### Task
The output must match the lines from the first line of the listing below through the line holding "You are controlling" exactly and must contain no pictures.

[Start of Attachment]

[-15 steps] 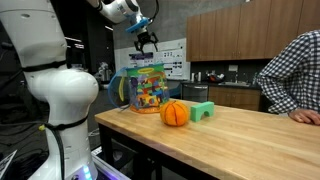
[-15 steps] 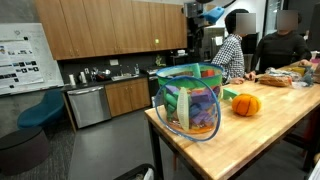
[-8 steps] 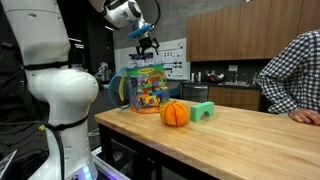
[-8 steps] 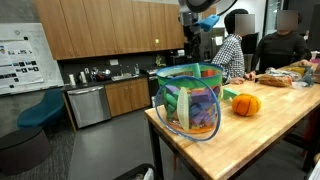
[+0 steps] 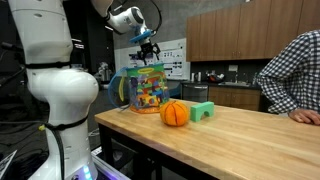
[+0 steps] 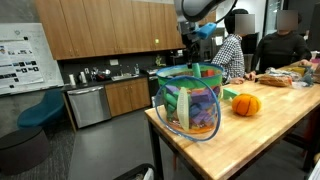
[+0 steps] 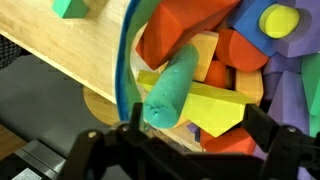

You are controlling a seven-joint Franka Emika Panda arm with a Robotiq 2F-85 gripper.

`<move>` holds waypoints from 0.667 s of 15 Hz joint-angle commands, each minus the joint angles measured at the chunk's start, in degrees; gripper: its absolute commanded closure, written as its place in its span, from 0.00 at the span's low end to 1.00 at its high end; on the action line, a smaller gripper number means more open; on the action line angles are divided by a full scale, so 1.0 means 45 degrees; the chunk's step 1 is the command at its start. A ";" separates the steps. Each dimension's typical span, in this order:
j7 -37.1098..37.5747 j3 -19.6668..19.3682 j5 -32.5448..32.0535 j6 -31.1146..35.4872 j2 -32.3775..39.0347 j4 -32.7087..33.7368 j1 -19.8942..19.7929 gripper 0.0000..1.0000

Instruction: Pick up the green and orange connected blocks and put them on the table

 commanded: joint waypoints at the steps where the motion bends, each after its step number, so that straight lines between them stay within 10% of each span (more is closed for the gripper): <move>1: 0.0303 -0.0073 -0.0156 -0.0173 0.0156 0.0052 -0.0002 0.00; 10: 0.1168 -0.0173 -0.1006 -0.0204 0.0348 -0.0254 -0.0103 0.00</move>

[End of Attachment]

### Expected answer
[-15 steps] 
[-15 steps] 
[-8 steps] 
[-8 steps] 
[+0 steps] 
[+0 steps] 
[+0 steps] 

You are controlling a seven-joint Franka Emika Panda arm with a Robotiq 2F-85 gripper.

The answer has been supplied in full.